The Competition Commission of India (CCI) has approved the Samara Capital-Amazon joint bid to acquire Aditya Birla Group’s supermarket chain More.
However, the fair trade watchdog has done due diligence of the deal only from the point of impact on competition, and it’s for the Samara-Amazon JV Witzig to ensure that the deal is in compliance with the revised ecommerce FDI norms issued last month, two senior industry executives said.
CCI on Wednesday had sent a communication to Witzig Advisory Services, the entity where Samara and Amazon will invest and which is acquiring Aditya Birla Retail, saying that the proposal is “approved”, without elaborating further.
“A detailed order is expected from CCI soon which may specify certain conditions,” said one of the executives cited earlier. “But there may not be anything major in that since the ownership and deal structure are not in CCI’s domain directly.”
Issues of ownership and deal structure are under the domain of the Department of Industrial Policy and Promotion (DIPP), which notified the new FDI norms for ecommerce marketplaces last month.
“Samara-Amazon may still have to modify the deal structure to be compliant with the DIPP notification; otherwise, it can risk itself into legal problems,” the executive told ET.
Emails sent to Witzig and Amazon did not elicit any response as of press time Thursday.

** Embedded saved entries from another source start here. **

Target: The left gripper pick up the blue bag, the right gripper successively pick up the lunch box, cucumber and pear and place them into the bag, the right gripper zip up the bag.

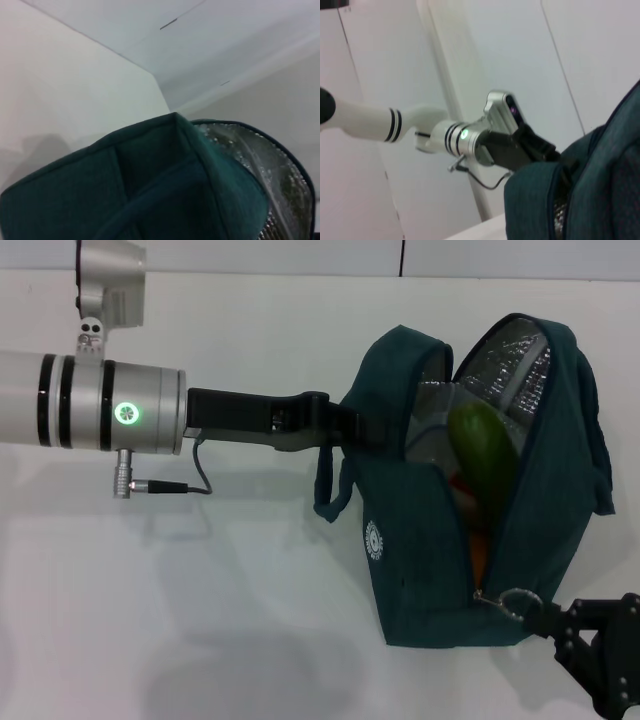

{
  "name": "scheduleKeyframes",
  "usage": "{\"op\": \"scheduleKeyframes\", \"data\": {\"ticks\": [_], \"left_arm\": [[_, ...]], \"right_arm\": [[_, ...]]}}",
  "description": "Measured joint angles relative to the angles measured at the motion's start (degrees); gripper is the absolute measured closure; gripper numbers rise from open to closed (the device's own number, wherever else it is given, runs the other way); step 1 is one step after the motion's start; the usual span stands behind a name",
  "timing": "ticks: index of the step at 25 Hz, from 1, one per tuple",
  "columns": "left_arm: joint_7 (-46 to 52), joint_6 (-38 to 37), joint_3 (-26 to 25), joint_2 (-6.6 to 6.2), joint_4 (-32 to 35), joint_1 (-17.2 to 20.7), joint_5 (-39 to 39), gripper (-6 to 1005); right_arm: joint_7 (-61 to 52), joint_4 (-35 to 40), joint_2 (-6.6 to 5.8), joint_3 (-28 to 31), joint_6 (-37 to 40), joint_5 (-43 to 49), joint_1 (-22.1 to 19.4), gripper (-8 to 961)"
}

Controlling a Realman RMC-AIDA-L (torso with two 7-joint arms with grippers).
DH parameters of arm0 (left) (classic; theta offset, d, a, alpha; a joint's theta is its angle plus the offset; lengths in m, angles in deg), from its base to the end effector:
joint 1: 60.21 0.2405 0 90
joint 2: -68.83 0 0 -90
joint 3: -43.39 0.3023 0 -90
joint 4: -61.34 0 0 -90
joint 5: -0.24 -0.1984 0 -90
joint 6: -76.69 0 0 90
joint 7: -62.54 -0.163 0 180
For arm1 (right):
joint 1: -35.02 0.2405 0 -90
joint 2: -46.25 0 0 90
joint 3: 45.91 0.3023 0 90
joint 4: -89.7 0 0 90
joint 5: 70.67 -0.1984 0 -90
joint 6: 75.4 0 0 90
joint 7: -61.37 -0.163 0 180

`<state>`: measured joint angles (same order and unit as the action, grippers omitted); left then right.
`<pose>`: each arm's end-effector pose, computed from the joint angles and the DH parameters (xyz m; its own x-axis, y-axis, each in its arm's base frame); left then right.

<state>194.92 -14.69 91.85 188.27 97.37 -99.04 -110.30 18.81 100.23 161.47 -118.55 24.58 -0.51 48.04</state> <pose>-0.2127 0.3666 -0.0620 0.3017 0.9047 0.3010 0.8314 -0.4041 0.3814 0.3274 0.2049 -0.0629 0.6032 -0.1946 -0.7735 -0.4472 -0.8855 -0.1259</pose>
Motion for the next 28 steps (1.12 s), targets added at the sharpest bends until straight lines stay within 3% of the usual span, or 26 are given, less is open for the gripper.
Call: {"op": "scheduleKeyframes", "data": {"ticks": [13, 19, 28], "left_arm": [[-6.1, -0.2, 0.0, -0.03, -2.8, 2.4, 6.8, 944], [-10.6, -0.5, 0.3, 0.04, -3.3, 2.7, 8.0, 764], [-21.4, -6.9, 0.2, 0.02, -4.5, 5.1, 17.8, 369]], "right_arm": [[0.0, -0.3, 0.16, 0.5, 2.3, -3.1, 0.9, 946], [0.0, -0.3, 0.26, 0.4, 2.2, -3.5, 1.1, 946], [0.0, 0.0, 0.27, 0.4, 2.7, -4.8, 1.3, 946]]}}
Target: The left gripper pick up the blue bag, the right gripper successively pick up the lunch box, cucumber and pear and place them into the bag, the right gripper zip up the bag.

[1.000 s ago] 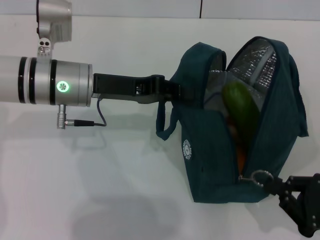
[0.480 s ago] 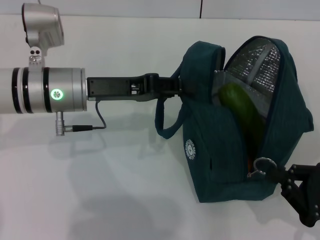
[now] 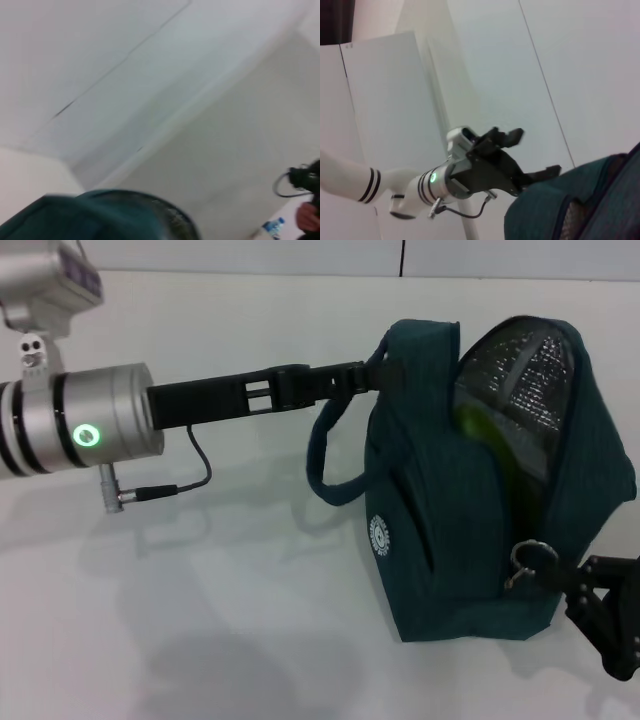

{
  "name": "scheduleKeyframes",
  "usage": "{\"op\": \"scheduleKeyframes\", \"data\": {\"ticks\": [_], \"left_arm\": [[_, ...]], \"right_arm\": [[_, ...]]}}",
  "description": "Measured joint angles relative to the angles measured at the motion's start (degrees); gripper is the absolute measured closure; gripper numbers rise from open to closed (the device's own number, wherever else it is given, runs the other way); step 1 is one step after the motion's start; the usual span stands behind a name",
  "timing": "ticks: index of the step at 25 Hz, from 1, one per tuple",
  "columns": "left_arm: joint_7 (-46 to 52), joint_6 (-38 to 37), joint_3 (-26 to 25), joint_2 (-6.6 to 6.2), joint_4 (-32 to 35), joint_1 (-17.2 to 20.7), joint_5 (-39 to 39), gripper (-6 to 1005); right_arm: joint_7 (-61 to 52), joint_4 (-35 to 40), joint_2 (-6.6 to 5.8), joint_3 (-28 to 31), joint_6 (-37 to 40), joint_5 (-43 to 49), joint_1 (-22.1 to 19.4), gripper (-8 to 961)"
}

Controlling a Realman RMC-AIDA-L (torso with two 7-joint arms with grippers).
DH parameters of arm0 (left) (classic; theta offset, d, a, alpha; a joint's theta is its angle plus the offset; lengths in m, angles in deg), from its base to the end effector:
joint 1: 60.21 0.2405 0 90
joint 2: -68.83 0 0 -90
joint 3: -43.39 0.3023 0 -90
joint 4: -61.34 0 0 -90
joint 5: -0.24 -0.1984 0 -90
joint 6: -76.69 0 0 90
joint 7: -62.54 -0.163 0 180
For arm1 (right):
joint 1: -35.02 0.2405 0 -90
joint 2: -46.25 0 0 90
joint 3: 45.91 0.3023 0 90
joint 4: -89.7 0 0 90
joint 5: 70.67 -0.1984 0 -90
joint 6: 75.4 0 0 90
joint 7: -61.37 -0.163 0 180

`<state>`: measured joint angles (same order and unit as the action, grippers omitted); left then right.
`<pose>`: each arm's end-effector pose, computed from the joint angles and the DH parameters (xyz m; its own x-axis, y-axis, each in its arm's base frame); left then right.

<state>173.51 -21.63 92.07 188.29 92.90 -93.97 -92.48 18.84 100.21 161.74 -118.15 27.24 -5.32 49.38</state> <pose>-0.2084 0.3440 -0.0399 0.3429 0.7306 0.5905 0.6027 -0.6533 0.4583 0.3150 0.2195 -0.0514 0.5473 -0.1248 -0.8276 -0.4406 -0.8836 -0.1581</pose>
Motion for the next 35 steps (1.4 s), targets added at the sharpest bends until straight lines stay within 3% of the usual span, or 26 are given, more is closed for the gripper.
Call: {"op": "scheduleKeyframes", "data": {"ticks": [9, 20, 35], "left_arm": [[-10.9, -4.7, 0.0, 0.07, -0.1, 4.4, 3.5, 211], [-17.9, -7.8, 1.7, -0.14, -2.6, 5.3, -1.8, 225], [-25.5, -4.7, 1.0, 0.19, -3.8, 8.9, -0.5, 246]], "right_arm": [[2.4, 0.0, 0.00, 0.0, 4.1, -5.1, 0.2, 946], [2.6, 0.6, 0.13, 0.0, 6.0, -14.6, 6.3, 947], [-1.7, 0.6, 0.42, -1.1, 1.0, -14.7, 17.2, 947]]}}
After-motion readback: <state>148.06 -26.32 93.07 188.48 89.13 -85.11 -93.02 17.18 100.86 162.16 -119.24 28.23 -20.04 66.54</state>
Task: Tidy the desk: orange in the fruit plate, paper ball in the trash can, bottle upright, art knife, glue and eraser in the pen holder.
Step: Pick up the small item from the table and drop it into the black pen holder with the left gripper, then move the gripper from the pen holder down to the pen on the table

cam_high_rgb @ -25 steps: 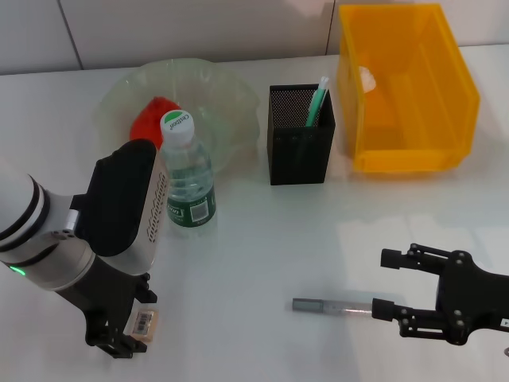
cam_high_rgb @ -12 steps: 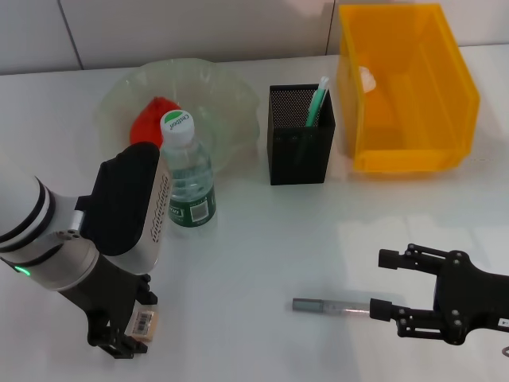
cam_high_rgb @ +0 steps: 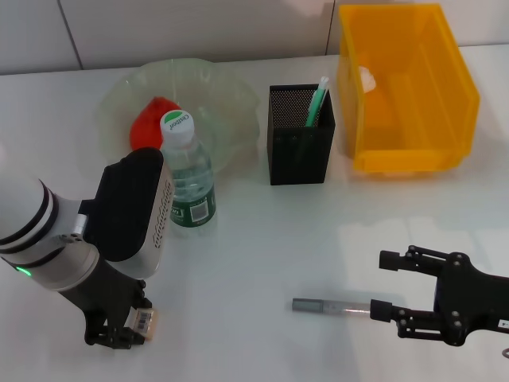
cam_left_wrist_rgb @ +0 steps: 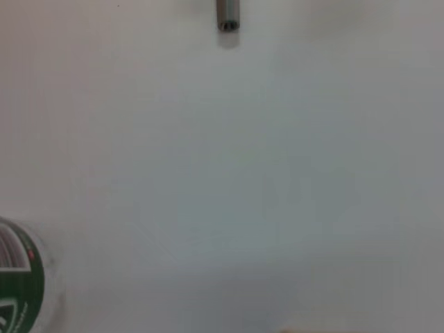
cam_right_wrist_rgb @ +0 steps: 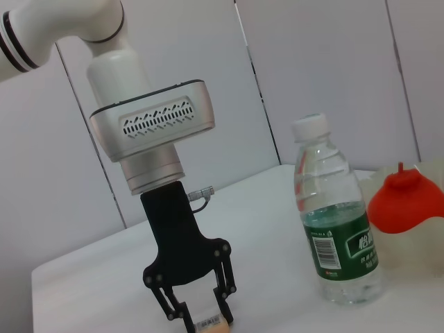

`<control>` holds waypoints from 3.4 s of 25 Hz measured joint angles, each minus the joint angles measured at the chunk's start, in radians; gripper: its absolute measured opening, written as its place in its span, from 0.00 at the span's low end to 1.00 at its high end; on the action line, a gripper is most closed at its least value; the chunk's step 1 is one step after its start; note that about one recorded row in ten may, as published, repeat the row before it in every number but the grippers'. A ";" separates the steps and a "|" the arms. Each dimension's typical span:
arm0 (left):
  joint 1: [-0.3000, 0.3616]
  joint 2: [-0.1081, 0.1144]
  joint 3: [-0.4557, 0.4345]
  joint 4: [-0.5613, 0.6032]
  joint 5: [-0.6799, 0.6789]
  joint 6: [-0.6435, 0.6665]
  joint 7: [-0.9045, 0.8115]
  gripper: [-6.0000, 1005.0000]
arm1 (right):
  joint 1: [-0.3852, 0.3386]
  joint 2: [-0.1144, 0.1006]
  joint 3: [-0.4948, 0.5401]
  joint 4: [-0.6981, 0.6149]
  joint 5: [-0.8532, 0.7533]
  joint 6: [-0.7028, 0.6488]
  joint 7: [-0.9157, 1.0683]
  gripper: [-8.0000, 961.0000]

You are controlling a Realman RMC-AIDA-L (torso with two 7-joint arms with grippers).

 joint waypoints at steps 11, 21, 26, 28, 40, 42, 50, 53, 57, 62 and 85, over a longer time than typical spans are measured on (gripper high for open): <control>0.018 0.005 -0.053 0.134 -0.151 0.093 0.009 0.41 | -0.004 0.000 0.007 0.001 0.000 0.004 0.000 0.81; 0.012 0.002 -0.163 0.199 -0.718 -0.133 0.005 0.41 | -0.005 -0.001 0.036 0.002 0.000 0.004 0.001 0.81; -0.037 0.000 -0.031 0.086 -0.736 -0.562 0.020 0.41 | -0.003 0.000 0.036 0.002 0.000 0.005 0.001 0.81; -0.083 -0.001 0.032 -0.011 -0.741 -0.748 0.021 0.41 | -0.004 0.001 0.036 0.002 0.000 0.005 0.002 0.81; -0.207 -0.002 0.100 -0.297 -0.740 -0.995 0.026 0.41 | 0.002 0.004 0.035 0.002 0.000 -0.001 0.002 0.81; -0.204 -0.002 0.098 -0.293 -0.740 -0.991 0.025 0.41 | 0.002 0.005 0.035 0.002 0.000 -0.002 0.002 0.81; -0.201 -0.002 0.104 -0.283 -0.733 -0.963 0.025 0.41 | 0.006 0.005 0.035 0.002 0.000 -0.004 0.002 0.81; -0.200 -0.002 0.103 -0.277 -0.729 -0.956 0.025 0.42 | 0.005 0.005 0.035 0.002 0.000 -0.004 0.002 0.81; -0.199 -0.002 0.097 -0.275 -0.727 -0.955 0.024 0.47 | 0.003 0.004 0.035 0.002 0.000 -0.005 0.003 0.81; -0.199 -0.002 0.091 -0.274 -0.726 -0.955 0.023 0.61 | 0.000 0.003 0.035 0.002 0.000 -0.006 0.003 0.81; 0.139 0.021 -0.545 -0.404 -1.176 0.115 0.500 0.77 | -0.020 -0.020 0.215 -0.253 -0.032 -0.157 0.301 0.81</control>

Samara Capital MD Sumeet Narang declined to comment.
Witzig, a wholly-owned subsidiary of Samara Alternative Investment Fund, signed an agreement to acquire ABRL in September for about Rs 4,200 crore and filed an application to CCI for clearance in October. In the application, it said Amazon.com NV Investment will acquire 49% in Witzig while Samara will control the company with majority 51% stake. Amazon is yet to acquire the stake since it has been awaiting CCI approval.
The revised DIPP norms may make it difficult for Amazon to strengthen the relationship between its India marketplace, amazon.in, and More supermarkets and use the latter as a seller on its hyperlocal food and grocery platform, Amazon Prime Now. This is because the new FDI norms prohibit group companies from selling on ecommerce marketplaces.